Who can resist a fresh-baked treat? They come in so many varieties that there’s something for everyone. Maybe you’re a red velvet cupcake enthusiast. Maybe your favorite treat is a densely studded chocolate chip cookie.
If you’re within driving range of Chanhassen, you’re in luck. Paragon Bakery opened in June and is providing cupcakes, cookies and more, baked from scratch on-site, along with coffee drinks and lunchtime sandwiches made with fresh-baked bread. If you like your guilty pleasure to come with some nutritional value, you’ll be thrilled to find a chocolate carrot zucchini cake, kind of a cross between a chocolate cake and a spice cake.
Owner Tanis Hesser has the baking gene. “I’ve baked all my life, ever since I was little,” she says. “I’ve worked in bakeries; I’ve worked at baking goods to sell from home. People have always encouraged me to start my own bakery.”
Why Chanhassen? “We live in Chaska and wanted something nearby,” Hesser says. Her husband, Ben, is a manager at a nearby Costco, but the proximity allows him to help her out as needed, including overseeing the business-related functions. The location on West 79th Street was also attractive, not just because it’s close to the heavily trafficked Highway 5, but also because West 79th itself has several popular businesses that draw quite a bit of traffic. In addition, the storefront Hesser found has about 500 square feet of undeveloped space behind it, which could potentially house an expansion if the bakery takes off. Having that available for the future was a definite draw.
Since its opening, the bakery has developed a variety of baked goods, including muffins, scones, sweet rolls, cookies, breads, dinner rolls and cakes. There are also doughnuts (baked, not fried) on Saturdays, a special offering that drew high praise from an early customer who returned for more: “They were gone by the time I got to the first traffic light.”
Paragon also offers products made without gluten. Hesser cautions, “We’re not certified to say ‘gluten-free.’ We do work with gluten, and we’re extremely careful about cleaning our equipment and surfaces, but I can’t guarantee gluten-free.” Those products are marked as “made without gluten.”
Shortly after opening, the top sellers were the cinnamon and pecan rolls; airy, light rolls with generous amounts of cinnamon and delicious frosting. But the cakes (available in 6 or 9 inches, or by the slice) are creative and beautifully decorated. “I decorate the cakes,” Hesser says. “I can personalize them, like for birthdays. But I don’t do themed or shaped cakes. I don’t work with fondant—my frostings are all buttercream.”
Currently, Hesser does not plan to offer any specialty wedding cakes or tiered cakes, although many of the cakes she does offer are beautiful enough to hold their own on a special occasion. And she’s not ruling anything out in the future: “We’re always open for new ideas,” she says. “I enjoy trying new things.”

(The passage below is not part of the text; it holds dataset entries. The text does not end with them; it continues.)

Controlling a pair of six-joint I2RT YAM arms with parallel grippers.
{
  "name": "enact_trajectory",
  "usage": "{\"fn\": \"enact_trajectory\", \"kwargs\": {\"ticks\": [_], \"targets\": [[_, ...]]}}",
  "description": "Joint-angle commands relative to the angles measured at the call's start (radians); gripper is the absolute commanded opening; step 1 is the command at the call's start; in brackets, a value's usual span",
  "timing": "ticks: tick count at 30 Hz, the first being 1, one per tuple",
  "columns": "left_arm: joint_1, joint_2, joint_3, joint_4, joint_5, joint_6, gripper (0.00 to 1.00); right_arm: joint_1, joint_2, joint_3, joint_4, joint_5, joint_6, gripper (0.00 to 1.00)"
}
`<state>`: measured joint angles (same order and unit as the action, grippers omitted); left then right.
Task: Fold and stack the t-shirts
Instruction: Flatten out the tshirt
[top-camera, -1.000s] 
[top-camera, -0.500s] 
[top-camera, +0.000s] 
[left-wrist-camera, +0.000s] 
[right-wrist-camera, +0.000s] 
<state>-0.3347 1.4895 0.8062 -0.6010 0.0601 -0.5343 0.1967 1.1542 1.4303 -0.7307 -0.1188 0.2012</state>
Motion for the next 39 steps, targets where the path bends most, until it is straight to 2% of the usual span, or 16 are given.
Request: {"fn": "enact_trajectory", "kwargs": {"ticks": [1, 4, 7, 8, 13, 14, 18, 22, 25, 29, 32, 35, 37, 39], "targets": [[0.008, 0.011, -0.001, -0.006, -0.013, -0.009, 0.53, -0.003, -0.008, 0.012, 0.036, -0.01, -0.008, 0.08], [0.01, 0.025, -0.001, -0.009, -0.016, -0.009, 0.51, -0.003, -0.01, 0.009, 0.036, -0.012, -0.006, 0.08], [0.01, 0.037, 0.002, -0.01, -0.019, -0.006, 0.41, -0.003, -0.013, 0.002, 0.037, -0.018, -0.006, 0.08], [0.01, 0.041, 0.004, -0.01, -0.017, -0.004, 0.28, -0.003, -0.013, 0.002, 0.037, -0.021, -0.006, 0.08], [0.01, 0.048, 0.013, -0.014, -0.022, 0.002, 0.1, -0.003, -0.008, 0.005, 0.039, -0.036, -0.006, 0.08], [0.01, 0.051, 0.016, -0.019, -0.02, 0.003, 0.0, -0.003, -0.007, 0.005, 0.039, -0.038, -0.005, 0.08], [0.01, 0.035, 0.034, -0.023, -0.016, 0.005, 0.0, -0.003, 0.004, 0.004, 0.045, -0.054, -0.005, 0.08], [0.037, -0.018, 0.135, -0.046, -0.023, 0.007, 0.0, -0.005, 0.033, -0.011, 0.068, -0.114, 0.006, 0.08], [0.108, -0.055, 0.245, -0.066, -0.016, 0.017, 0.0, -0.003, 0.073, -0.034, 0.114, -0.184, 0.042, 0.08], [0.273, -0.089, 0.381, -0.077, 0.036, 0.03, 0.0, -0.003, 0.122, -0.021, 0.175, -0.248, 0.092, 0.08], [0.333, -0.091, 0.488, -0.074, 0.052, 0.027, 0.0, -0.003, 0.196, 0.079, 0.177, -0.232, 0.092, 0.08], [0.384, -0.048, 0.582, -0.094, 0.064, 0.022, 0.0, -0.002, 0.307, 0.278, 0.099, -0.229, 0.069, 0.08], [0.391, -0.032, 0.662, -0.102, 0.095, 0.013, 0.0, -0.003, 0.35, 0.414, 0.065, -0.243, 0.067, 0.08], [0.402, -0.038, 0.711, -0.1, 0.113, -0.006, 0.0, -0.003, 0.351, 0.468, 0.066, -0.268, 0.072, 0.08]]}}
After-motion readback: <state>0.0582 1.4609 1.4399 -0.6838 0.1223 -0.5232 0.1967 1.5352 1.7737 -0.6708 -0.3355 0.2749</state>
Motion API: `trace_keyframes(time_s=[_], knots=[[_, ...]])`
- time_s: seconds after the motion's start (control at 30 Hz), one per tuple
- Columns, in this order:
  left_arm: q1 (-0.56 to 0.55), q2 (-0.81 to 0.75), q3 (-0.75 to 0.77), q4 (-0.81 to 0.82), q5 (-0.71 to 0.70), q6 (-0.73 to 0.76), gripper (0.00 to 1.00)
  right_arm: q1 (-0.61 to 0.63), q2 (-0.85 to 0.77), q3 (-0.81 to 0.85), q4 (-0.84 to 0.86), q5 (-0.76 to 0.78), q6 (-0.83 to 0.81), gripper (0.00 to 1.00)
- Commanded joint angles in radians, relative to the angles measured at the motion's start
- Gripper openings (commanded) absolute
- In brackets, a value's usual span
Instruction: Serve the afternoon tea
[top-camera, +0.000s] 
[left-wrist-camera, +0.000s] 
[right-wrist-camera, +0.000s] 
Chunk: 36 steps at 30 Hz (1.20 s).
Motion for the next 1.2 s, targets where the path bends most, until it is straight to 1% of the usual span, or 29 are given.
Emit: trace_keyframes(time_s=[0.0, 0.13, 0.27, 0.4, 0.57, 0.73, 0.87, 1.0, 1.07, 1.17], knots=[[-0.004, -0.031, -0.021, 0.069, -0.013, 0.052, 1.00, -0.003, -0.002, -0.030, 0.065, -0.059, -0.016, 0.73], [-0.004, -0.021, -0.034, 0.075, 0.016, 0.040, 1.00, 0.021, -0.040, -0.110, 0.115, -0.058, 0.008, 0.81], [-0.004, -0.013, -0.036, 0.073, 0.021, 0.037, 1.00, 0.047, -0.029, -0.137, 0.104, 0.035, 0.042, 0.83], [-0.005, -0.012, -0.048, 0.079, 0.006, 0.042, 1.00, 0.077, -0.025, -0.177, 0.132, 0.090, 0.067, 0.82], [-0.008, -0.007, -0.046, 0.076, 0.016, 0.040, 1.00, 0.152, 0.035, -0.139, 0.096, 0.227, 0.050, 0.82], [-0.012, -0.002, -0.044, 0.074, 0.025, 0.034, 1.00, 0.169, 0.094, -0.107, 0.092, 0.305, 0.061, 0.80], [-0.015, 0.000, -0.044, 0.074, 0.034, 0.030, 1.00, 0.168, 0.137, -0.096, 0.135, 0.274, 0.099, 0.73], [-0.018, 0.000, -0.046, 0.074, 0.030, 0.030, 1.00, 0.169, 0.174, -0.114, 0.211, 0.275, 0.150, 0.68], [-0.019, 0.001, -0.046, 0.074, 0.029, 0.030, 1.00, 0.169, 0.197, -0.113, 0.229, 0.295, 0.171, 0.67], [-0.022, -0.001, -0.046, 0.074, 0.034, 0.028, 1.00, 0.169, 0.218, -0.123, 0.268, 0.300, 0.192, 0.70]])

One idea she’s excited about is pursuing business accounts in the community. “Chanhassen Dinner Theatres is talking to us about occasionally using our cakes,” she says. “We want to eventually develop some wholesale relationships, work with caterers, that kind of thing.” She was also feeling out the market in terms of lunch offerings, in the form of sandwiches made with her home-baked breads. “We’ll see what the demand is,” she says.
As with any new business, there’s been a learning curve. Opening a business that’s dependent on a good pool of employees during a time of low unemployment was a challenge (although it helps that her 16-year-old home-schooled son helps out).
Handling the vast amount of paperwork and accounting required was another, but to take on that challenge, the Hessers received a small loan from the Southwest Initiative Foundation (SWIF) that gave them access to a specialist who works with them weekly. “It’s a lot to learn, and the SWIF program has been incredibly helpful,” Hesser says.
But neither she nor her husband are deterred. “My husband has a great business background, and I have an extensive baking background,” she says. “Plus, I have lots of experience training people, so I can bring in someone without heavy baking training and work with them. We’re both very determined. We’re not giving up any time soon.” Hesser’s sentiment would be appreciated by the streams of people of all ages coming through the door to choose their day’s favorite pick-me-up.
For now, the cheerful storefront on West 79th might be small, but it has a welcoming interior that invites visitors to choose a delectable pastry and hot beverage, then relax at one of the cozy tables and enjoy the treat. If Hesser does expand into the space behind the shop, besides adding storage and office space, she’d like to add a small private party room as well.
At the time of writing, Hesser wasn’t sure exactly what she might offer for the holidays, although she suspects Christmas cookies and dinner rolls would be popular offerings. While she would like to offer pies, that’s probably in the future, given how labor-intensive they are to make by hand. “If the business grows, I’d like to get more machinery, more equipment,” she says. “A pie press would be great. Then offering holiday pies would be much more feasible.”
In the meantime, maybe a new holiday tradition: Chocolate mousse cake, anyone?
(Owner and baker Tanis Hesser sits with a carrot muffin and cup of coffee in her Chanhassen bakery.)